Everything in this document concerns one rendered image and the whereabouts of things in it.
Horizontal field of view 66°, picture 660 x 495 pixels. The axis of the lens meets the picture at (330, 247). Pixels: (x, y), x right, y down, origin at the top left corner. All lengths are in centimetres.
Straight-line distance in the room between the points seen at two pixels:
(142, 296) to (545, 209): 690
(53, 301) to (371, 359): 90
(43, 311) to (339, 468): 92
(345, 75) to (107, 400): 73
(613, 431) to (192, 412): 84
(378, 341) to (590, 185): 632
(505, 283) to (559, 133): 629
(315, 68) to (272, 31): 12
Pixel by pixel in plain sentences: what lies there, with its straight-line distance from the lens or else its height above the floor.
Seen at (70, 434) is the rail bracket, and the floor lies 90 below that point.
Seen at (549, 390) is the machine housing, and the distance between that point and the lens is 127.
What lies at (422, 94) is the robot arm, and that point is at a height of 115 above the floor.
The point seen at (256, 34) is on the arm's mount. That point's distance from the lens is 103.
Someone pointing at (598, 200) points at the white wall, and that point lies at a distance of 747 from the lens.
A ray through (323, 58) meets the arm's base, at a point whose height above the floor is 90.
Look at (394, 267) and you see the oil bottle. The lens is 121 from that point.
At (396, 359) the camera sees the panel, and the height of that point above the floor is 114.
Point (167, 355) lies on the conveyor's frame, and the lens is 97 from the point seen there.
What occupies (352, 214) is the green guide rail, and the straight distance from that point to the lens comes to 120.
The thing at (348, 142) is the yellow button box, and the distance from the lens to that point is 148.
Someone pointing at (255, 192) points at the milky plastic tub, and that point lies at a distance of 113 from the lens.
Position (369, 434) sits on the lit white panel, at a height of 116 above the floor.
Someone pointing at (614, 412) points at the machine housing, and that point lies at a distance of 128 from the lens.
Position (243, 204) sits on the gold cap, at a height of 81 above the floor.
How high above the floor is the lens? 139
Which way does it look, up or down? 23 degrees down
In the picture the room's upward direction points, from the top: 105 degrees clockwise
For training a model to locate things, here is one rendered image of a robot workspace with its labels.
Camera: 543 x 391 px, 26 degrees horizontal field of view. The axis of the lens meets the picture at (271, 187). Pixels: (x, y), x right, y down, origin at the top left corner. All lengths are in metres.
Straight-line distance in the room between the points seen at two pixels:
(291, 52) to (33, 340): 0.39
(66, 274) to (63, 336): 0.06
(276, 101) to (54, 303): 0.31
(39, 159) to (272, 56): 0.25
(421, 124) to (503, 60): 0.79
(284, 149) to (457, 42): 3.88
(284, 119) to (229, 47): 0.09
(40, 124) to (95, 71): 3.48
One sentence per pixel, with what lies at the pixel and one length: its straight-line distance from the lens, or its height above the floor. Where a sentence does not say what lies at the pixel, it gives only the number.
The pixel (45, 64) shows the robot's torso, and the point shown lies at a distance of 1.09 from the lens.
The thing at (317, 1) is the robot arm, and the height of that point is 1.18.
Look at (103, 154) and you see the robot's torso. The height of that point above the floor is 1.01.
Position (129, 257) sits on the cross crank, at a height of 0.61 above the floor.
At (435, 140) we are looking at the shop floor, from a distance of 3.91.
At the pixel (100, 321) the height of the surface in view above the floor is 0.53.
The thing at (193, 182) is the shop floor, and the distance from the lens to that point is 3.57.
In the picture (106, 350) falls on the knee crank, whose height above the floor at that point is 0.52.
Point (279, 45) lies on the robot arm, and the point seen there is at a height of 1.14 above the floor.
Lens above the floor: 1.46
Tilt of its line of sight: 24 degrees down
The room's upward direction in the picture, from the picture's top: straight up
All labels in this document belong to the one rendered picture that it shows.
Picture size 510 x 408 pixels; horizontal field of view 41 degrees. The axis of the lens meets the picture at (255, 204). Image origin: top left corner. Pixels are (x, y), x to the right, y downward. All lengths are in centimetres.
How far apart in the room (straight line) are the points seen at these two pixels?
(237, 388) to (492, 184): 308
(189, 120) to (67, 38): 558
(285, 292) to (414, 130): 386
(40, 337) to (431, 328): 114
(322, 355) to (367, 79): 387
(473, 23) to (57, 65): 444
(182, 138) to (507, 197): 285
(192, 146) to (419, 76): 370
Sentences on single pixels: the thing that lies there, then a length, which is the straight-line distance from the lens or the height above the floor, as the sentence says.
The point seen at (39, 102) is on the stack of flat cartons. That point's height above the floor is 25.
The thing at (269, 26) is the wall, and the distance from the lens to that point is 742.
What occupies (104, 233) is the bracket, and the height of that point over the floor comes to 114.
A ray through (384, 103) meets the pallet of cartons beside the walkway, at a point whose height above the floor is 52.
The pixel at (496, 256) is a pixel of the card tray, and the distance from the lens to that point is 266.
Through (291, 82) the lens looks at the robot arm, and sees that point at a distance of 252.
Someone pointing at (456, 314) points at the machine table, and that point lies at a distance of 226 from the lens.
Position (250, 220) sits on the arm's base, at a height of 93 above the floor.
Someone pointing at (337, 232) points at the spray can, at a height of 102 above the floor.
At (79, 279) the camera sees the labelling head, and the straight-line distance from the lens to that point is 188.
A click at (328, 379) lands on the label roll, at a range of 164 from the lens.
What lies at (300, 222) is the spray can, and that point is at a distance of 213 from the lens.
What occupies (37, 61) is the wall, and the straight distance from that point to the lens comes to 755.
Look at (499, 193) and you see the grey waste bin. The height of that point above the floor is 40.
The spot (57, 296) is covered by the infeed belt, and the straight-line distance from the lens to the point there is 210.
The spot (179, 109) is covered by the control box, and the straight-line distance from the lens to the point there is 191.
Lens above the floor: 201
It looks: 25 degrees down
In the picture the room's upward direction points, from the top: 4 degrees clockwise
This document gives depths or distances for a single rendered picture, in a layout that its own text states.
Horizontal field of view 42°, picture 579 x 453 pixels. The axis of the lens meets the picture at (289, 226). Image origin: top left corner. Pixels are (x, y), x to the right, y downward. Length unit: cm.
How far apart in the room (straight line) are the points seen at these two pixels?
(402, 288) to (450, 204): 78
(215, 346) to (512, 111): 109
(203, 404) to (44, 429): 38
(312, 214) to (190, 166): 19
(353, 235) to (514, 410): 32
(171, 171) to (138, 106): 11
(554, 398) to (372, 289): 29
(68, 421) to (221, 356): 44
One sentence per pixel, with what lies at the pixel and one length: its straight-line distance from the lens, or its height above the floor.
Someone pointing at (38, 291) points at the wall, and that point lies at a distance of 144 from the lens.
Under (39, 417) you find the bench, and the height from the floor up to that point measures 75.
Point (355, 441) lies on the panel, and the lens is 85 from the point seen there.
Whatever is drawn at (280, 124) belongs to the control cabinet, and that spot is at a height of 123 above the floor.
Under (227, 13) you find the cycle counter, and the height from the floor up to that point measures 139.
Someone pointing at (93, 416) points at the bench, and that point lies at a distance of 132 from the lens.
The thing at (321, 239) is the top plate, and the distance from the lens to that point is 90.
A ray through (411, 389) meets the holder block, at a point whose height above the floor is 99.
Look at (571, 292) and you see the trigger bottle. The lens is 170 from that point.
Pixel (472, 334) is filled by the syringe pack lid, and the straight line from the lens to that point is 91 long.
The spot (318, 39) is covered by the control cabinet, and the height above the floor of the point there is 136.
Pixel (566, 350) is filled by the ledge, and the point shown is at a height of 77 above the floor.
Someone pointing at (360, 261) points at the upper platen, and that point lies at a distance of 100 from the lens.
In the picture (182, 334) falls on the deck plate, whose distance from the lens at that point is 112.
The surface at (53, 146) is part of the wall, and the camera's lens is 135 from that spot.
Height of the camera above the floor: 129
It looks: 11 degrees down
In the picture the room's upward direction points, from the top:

━━━━━━━━━━━━━━━━━━━━━━━━━━━━━━

> **EXERCISE DIRECTIONS**: An exact copy of the lines above between the line holding "The thing at (193, 182)" and the line holding "Lens above the floor: 1.46", inclusive, is the whole answer.

> **WRITTEN SOLUTION**:
The thing at (193, 182) is the shop floor, and the distance from the lens to that point is 3.57.
In the picture (106, 350) falls on the knee crank, whose height above the floor at that point is 0.52.
Point (279, 45) lies on the robot arm, and the point seen there is at a height of 1.14 above the floor.
Lens above the floor: 1.46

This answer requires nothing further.